◆ REQUIRED WORK
Go through the listing that follows and write it out exactly. Drop the pictures.

◆ INFORMATION SUPPLIED
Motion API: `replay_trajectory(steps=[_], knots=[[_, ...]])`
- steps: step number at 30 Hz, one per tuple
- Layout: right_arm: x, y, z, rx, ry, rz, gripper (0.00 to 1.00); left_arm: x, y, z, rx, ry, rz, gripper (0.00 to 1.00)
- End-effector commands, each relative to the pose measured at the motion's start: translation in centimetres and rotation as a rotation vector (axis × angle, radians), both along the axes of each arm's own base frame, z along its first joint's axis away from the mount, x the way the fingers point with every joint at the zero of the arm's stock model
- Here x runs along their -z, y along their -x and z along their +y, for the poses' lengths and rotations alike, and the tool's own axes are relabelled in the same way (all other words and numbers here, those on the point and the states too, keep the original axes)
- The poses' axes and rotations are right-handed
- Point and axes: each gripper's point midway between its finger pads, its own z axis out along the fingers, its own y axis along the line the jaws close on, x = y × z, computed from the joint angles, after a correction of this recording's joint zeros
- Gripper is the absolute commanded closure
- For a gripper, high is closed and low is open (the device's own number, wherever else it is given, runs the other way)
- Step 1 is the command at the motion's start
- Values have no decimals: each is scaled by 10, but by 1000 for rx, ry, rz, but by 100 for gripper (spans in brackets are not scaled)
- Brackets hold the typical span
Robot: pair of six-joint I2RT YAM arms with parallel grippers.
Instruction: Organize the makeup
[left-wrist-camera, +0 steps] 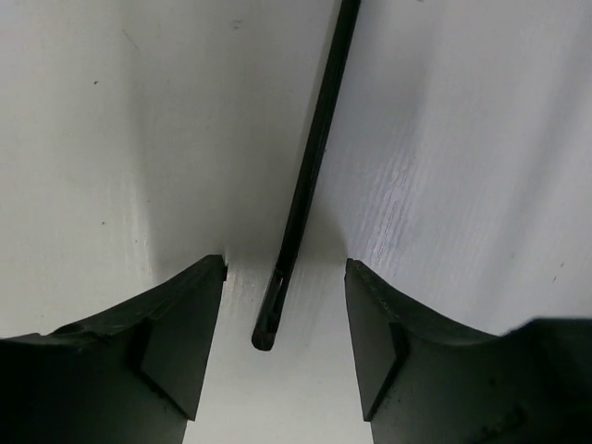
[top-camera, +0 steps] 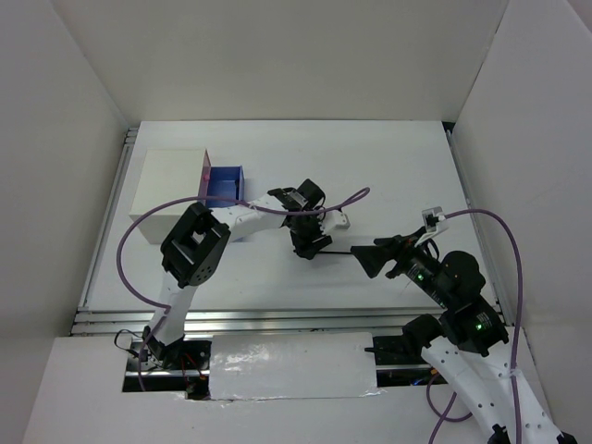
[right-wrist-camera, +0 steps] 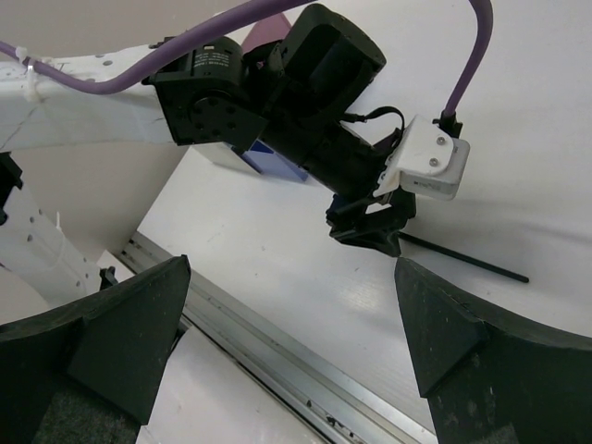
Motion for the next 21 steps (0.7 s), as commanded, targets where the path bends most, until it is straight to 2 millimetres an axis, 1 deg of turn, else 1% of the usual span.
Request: replay_trajectory(steps=[1, 3, 4, 5, 6, 7, 9, 13, 16, 17, 18, 20, 21], knots=[[-8, -3, 2, -3, -17, -33, 0, 18, 1, 10, -30, -48, 15, 35], [-7, -3, 2, -1, -15, -33, 0, 22, 1, 12, -38, -60, 19, 40], [-7, -3, 2, -1, -14, -33, 0, 25, 1, 13, -43, -68, 21, 48], [-6, -3, 1, 5, -13, -30, 0, 28, 2, 15, -50, -79, 23, 55], [-6, -3, 1, 5, -13, -32, 0, 30, 2, 16, -56, -87, 24, 71], [-6, -3, 0, 9, -12, -33, 0, 35, 2, 18, -64, -102, 28, 73], [-6, -2, -1, 11, -13, -36, 0, 42, 2, 22, -73, -131, 35, 73], [-4, -2, -2, 15, -11, -35, 0, 50, 6, 27, -84, -155, 49, 75], [-5, -3, -2, 16, -14, -37, 0, 54, 7, 30, -92, -168, 54, 78], [-4, -2, -1, 13, -13, -36, 0, 54, 5, 30, -96, -176, 50, 87], [-5, -3, -1, 14, -13, -38, 0, 55, 6, 32, -99, -184, 54, 93], [-5, -3, -1, 14, -12, -37, 0, 55, 5, 32, -104, -182, 44, 100], [-4, -3, -2, 17, -12, -34, 0, 49, 2, 30, -112, -162, 26, 100]])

◆ YOUR SOLUTION
Motion API: `replay_trajectory(steps=[_], knots=[[_, ...]])`
- steps: step number at 30 Hz, one per tuple
- Layout: right_arm: x, y, z, rx, ry, rz, gripper (0.00 to 1.00); left_arm: x, y, z, rx, ry, rz, gripper (0.00 to 1.00)
- End-effector commands, each relative to the pose measured at the motion's start: translation in centimetres and rotation as a rotation vector (axis × angle, radians), both along the axes of each arm's own base frame, z along its first joint's axis away from the mount, x the way the fingers point with every joint at the zero of the arm's stock model
- Here x runs along their -z, y along their -x and z along their +y, for the poses' lengths and rotations alike, and the tool's own axes are relabelled in the same way (all other words and numbers here, those on the point and the states too, keep the original axes)
- The poses' axes and rotations are right-handed
- Point and axes: each gripper's point midway between its finger pads, its own z axis out along the fingers, its own y axis along the line the jaws close on, x = y × z, computed from the joint angles, after a correction of this recording's joint zeros
- Gripper is the absolute commanded closure
- For a gripper, high is closed and low is open (the device's own number, wherever else it is given, runs the other way)
- Step 1 is the command at the motion's start
- Values have no decimals: each is scaled by 10, but by 1000 for rx, ry, rz, but by 100 for gripper (spans in brackets are not scaled)
- Brackets hold the typical span
Robot: pair of six-joint I2RT YAM arms with parallel grippers.
Instruction: Organize the makeup
[left-wrist-camera, +0 steps] 
[top-camera, +0 steps] 
[right-wrist-camera, +0 steps] 
Motion for the next 21 steps (0.7 s), as commanded, targets where the path bends most, until it is straight to 2 millimetres an axis, 1 deg of turn, else 1% of the usual span.
Request: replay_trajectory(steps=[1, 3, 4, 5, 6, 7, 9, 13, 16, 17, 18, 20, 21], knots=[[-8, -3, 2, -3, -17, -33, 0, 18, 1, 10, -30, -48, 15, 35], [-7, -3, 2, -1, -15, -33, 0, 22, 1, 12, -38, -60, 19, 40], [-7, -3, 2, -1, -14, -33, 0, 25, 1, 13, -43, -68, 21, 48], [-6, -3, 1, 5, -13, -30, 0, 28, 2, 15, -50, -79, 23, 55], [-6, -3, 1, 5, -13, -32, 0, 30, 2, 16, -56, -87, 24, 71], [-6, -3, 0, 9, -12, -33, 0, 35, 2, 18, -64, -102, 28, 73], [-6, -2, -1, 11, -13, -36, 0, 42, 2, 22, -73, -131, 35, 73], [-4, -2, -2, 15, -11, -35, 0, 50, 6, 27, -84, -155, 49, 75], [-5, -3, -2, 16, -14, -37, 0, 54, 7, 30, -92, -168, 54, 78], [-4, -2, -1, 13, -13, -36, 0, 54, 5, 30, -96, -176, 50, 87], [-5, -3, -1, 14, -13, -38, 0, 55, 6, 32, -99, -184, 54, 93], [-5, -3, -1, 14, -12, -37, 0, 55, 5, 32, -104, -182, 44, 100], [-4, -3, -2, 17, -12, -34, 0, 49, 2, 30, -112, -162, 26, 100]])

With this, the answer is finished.